BIRCO: A Benchmark of Information Retrieval Tasks with Complex Objectives
Xiaoyue Wang, Jianyou Wang, Weili Cao, Kaicheng Wang, Ramamohan Paturi, Leon Bergen
TL;DR
BIRCO defines a benchmark for IR tasks with complex, multi-faceted objectives, evaluating how well systems retrieve documents when user goals extend beyond semantic similarity. It compiles five diverse datasets with paragraph-length queries and modest candidate pools, coupled with a decontamination protocol to mitigate pretraining data leakage. A modular framework examines ranking vs scoring, chain-of-thought reasoning, task decomposition, and task objective awareness, revealing that GPT-4-based methods outperform baselines but no approach succeeds across all tasks. The study highlights substantial challenges in multi-objective retrieval, the impact of hard negatives, and the need for more capable retrieval protocols and cost-efficient LLM usage in real-world IR systems.
Abstract
We present the Benchmark of Information Retrieval (IR) tasks with Complex Objectives (BIRCO). BIRCO evaluates the ability of IR systems to retrieve documents given multi-faceted user objectives.

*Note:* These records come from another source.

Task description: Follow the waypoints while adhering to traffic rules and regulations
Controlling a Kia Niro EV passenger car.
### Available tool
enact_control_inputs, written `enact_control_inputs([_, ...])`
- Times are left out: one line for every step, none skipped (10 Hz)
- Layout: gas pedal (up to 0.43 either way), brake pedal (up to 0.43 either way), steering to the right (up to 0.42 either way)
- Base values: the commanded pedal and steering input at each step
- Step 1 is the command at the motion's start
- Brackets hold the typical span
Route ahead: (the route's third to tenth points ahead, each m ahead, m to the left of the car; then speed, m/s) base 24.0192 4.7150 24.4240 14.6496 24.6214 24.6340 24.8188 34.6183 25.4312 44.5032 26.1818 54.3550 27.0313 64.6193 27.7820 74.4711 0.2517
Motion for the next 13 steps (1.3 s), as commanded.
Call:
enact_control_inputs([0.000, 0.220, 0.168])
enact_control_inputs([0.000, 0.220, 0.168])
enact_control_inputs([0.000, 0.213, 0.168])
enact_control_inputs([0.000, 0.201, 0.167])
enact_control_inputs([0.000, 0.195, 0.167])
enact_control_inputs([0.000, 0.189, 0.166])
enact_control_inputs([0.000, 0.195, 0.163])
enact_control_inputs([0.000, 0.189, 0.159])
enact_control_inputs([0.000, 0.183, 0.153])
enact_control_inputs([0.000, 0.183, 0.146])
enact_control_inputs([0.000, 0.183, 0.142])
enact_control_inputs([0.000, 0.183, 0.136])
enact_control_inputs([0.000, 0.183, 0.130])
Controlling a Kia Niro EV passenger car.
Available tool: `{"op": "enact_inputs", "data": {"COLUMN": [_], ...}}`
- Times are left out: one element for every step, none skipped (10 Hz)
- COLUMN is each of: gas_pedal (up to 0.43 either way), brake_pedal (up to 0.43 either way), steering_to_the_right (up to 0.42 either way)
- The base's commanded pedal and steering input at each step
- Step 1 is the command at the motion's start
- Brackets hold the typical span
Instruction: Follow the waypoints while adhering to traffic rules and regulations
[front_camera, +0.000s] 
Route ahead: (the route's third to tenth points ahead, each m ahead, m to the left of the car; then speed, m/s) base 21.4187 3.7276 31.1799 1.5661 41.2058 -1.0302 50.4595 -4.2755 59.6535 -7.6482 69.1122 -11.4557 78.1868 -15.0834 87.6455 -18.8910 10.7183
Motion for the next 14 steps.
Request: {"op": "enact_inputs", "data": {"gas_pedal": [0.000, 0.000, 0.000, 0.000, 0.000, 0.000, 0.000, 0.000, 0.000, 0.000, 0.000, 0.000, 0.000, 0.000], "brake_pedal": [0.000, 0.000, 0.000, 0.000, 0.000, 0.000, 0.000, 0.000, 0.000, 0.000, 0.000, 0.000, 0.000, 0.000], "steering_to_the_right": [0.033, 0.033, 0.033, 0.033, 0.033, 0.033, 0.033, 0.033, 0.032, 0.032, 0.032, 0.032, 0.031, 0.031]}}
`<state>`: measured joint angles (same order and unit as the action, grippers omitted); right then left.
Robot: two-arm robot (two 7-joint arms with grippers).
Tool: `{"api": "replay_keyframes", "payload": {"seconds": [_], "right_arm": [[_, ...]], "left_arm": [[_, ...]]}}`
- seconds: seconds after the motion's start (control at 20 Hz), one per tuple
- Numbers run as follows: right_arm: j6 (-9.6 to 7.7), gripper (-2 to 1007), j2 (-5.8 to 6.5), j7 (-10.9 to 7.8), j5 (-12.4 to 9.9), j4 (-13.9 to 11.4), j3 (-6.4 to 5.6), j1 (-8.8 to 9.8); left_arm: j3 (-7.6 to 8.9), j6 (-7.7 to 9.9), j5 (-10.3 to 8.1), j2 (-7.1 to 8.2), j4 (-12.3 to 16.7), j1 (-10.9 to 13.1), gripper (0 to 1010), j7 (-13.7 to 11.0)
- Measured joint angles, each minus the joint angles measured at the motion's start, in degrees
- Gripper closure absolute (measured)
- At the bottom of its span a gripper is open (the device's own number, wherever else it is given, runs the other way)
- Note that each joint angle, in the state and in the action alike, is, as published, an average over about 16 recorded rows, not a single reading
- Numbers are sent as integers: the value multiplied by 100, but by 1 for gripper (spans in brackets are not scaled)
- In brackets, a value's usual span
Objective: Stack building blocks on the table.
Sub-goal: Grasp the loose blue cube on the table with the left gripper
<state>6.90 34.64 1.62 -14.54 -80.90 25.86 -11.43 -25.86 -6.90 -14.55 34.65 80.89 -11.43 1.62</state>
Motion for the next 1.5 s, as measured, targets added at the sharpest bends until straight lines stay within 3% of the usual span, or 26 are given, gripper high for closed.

The benchmark's complexity and compact size make it suitable for evaluating large language model (LLM)-based information retrieval systems. We present a modular framework for investigating factors that may influence LLM performance on retrieval tasks, and identify a simple baseline model which matches or outperforms existing approaches and more complex alternatives. No approach achieves satisfactory performance on all benchmark tasks, suggesting that stronger models and new retrieval protocols are necessary to address complex user needs.